Copy all lines in the data that contain the string "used".

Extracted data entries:

· · · · ·

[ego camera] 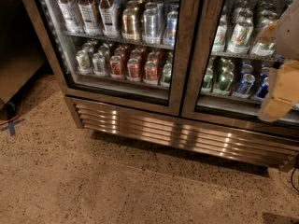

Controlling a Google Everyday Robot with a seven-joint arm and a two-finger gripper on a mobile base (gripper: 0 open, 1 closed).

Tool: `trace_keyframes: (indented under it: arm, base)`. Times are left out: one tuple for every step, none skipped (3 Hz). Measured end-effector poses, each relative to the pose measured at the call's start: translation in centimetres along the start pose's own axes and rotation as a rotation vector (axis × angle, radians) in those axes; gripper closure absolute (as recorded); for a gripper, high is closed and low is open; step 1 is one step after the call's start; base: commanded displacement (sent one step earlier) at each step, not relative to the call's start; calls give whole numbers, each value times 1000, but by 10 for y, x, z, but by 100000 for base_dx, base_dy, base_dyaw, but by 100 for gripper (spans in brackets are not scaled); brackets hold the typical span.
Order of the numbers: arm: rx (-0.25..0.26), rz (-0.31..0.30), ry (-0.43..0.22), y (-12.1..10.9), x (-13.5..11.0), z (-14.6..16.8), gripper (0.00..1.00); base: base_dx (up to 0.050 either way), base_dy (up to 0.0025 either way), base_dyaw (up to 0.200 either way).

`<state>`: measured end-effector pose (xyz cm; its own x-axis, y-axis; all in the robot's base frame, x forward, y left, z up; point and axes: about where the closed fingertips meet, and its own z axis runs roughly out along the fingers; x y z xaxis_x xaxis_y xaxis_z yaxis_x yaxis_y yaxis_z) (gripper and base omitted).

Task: Open left fridge door

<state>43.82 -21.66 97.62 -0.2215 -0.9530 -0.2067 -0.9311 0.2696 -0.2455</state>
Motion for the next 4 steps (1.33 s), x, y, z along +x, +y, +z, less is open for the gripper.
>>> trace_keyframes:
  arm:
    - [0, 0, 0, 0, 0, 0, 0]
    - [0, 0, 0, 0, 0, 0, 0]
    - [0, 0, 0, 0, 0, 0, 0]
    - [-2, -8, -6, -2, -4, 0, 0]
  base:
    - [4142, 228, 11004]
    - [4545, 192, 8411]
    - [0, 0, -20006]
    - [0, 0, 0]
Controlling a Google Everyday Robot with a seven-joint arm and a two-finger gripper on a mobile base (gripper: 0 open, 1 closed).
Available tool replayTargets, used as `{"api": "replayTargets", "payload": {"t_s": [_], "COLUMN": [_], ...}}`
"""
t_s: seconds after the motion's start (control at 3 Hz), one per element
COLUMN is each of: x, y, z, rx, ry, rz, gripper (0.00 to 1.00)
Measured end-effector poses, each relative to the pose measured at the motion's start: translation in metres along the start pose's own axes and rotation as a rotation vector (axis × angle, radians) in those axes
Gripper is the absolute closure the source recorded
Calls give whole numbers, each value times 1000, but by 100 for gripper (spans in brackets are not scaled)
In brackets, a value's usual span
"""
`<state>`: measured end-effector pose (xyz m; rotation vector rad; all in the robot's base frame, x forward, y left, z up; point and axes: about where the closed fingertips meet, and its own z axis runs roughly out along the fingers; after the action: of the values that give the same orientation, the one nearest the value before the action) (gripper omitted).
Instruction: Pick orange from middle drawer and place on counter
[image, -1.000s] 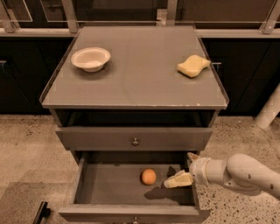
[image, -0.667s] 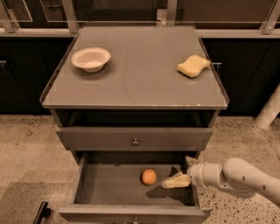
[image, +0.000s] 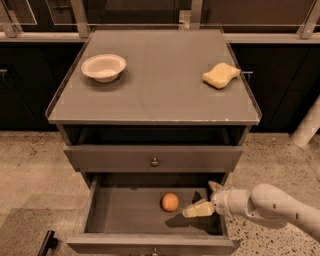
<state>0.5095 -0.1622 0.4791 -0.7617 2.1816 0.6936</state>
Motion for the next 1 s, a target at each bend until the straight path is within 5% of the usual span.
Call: {"api": "replayTargets", "payload": {"t_s": [0.67,1.0], "x": [-14,-19], "y": [50,63], "z": [75,100], "rx": [-142,-166], "ry": [-17,-16], "rz": [-93,-137], "gripper": [0,0]}}
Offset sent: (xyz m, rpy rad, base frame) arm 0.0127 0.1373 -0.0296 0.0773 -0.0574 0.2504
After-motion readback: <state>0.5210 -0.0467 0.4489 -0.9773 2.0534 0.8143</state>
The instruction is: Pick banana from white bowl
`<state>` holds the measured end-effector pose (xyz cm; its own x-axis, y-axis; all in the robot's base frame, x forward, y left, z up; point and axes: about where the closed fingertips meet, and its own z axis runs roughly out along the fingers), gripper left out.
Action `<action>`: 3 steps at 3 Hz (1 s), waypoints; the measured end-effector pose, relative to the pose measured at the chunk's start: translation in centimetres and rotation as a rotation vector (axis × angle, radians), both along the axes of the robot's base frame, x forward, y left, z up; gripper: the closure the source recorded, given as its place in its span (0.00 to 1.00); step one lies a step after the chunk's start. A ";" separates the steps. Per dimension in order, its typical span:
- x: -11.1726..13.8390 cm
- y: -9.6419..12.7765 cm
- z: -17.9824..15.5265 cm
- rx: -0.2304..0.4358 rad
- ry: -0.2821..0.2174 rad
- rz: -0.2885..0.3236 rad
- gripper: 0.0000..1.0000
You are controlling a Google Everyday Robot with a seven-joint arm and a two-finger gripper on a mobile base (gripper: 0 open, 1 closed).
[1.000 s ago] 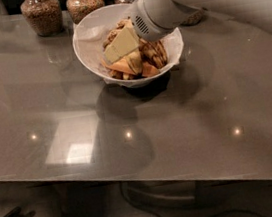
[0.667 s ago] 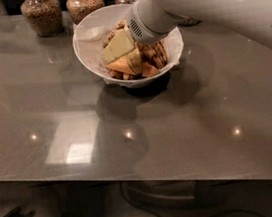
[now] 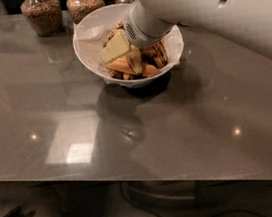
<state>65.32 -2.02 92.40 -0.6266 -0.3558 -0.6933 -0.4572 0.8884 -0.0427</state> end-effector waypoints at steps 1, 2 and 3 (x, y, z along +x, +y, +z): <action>0.5 0.4 -0.5 0.004 0.009 -0.007 0.21; 0.6 0.7 -0.3 -0.012 0.003 -0.008 0.44; 0.5 0.8 0.4 -0.064 -0.018 -0.001 0.67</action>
Offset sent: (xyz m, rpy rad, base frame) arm 0.0085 0.0081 -0.0009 -0.0294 -0.0059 -0.0131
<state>65.80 -1.21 92.81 -0.6149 -0.3990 -0.6802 -0.4546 0.8842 -0.1077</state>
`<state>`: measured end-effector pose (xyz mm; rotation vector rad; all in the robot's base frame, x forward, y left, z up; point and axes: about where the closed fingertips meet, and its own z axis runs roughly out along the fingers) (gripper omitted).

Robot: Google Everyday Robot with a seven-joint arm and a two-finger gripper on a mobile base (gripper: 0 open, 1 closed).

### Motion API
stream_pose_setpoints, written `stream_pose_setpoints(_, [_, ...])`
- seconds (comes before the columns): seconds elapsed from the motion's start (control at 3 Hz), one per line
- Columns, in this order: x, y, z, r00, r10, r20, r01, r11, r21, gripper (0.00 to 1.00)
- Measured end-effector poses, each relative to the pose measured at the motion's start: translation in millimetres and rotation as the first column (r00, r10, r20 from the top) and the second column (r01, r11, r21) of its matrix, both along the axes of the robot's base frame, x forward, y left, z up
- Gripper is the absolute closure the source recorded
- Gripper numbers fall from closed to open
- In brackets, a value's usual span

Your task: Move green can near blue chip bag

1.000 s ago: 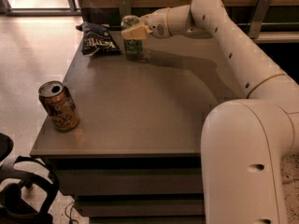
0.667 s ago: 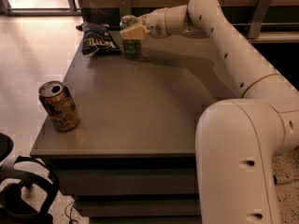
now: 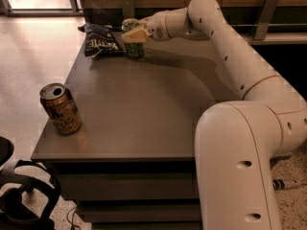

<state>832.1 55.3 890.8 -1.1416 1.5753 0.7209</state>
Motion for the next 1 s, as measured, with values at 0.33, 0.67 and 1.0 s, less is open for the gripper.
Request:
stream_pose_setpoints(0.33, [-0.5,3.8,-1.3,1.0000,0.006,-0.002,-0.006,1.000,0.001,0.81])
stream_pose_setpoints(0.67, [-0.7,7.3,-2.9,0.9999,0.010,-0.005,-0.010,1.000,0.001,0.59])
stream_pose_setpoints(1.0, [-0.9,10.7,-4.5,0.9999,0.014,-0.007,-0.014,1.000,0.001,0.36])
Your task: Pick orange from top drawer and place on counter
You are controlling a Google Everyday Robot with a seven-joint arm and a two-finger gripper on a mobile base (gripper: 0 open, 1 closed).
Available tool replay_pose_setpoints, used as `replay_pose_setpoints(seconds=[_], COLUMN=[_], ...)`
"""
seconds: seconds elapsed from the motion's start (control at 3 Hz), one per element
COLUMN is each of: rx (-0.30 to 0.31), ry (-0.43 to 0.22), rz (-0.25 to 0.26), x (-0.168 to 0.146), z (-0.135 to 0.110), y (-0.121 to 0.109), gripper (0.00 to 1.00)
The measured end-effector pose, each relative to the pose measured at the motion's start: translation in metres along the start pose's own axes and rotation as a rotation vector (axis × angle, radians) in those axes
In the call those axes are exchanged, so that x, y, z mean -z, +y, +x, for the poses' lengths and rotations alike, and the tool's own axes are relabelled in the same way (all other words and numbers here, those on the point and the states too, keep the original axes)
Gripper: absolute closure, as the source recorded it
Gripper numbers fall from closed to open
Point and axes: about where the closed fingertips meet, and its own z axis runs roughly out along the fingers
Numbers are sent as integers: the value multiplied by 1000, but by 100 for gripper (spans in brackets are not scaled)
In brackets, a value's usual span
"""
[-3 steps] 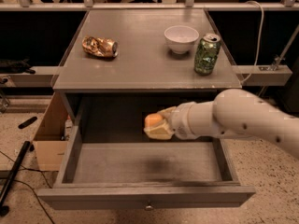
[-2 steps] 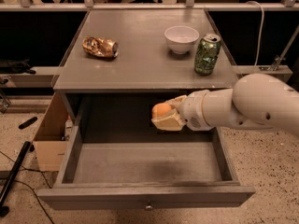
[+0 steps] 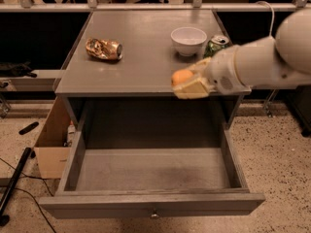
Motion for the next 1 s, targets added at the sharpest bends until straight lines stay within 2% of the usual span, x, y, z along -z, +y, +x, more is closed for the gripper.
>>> replay_pose_setpoints(seconds=[0.33, 0.67, 1.0], rx=[46, 49, 76], ry=[-31, -34, -50], rz=[-8, -6, -7], x=[8, 9, 1], z=[-44, -46, -56], y=[-13, -13, -21], gripper=[100, 100, 100])
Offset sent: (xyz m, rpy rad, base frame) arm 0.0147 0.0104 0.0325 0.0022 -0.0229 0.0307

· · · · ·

Solution to the exercise:
Available tool replayTargets, used as `{"api": "replayTargets", "payload": {"t_s": [_], "COLUMN": [_], ...}}`
Available tool replay_pose_setpoints, used as `replay_pose_setpoints(seconds=[_], COLUMN=[_], ...)`

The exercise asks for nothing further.